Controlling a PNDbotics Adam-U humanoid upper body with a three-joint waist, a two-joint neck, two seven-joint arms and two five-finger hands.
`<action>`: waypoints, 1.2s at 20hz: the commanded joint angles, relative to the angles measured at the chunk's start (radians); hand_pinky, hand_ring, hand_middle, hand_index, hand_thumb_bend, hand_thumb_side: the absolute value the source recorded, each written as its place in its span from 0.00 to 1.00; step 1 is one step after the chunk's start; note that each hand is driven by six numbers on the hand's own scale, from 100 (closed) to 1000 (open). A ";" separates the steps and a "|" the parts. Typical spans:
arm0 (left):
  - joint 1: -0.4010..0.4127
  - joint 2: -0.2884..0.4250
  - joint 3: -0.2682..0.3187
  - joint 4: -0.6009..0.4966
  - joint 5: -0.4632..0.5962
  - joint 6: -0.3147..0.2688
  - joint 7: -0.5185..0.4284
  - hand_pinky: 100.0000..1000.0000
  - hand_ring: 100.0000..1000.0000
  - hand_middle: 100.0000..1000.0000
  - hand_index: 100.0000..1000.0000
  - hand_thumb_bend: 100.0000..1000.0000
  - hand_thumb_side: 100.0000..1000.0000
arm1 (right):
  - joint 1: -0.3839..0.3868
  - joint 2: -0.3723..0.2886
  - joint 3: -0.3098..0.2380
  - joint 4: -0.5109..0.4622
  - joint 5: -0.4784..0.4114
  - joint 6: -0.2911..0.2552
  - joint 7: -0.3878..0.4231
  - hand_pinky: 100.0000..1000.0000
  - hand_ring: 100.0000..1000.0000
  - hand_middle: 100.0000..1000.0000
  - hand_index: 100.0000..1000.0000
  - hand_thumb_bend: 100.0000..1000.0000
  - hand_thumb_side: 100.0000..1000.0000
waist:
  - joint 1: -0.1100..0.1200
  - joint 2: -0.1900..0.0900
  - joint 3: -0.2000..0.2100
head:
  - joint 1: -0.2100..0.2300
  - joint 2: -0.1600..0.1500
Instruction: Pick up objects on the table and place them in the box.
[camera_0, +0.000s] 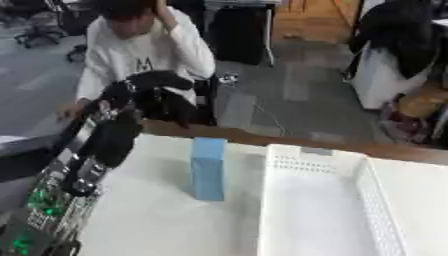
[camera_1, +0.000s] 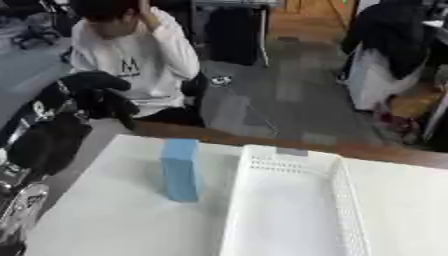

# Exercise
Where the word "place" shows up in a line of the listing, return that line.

# Reply
`<action>`: waypoints, 1.2s at 20hz: the commanded joint angles, relative to the angles measured at the chunk's start (radians); hand_pinky, hand_ring, hand_middle, hand_index, hand_thumb_bend, hand_thumb_side: the absolute value the source recorded, each written as its place in its span from 0.00 to 1.00; step 1 is one step after the chunk's start; note that each hand is driven by six numbers on the hand's own scale, from 100 (closed) to 1000 (open). A ";" separates the steps and a "|" the parts. Typical spans:
Instruction: Pick up objects on the table and place them in the box.

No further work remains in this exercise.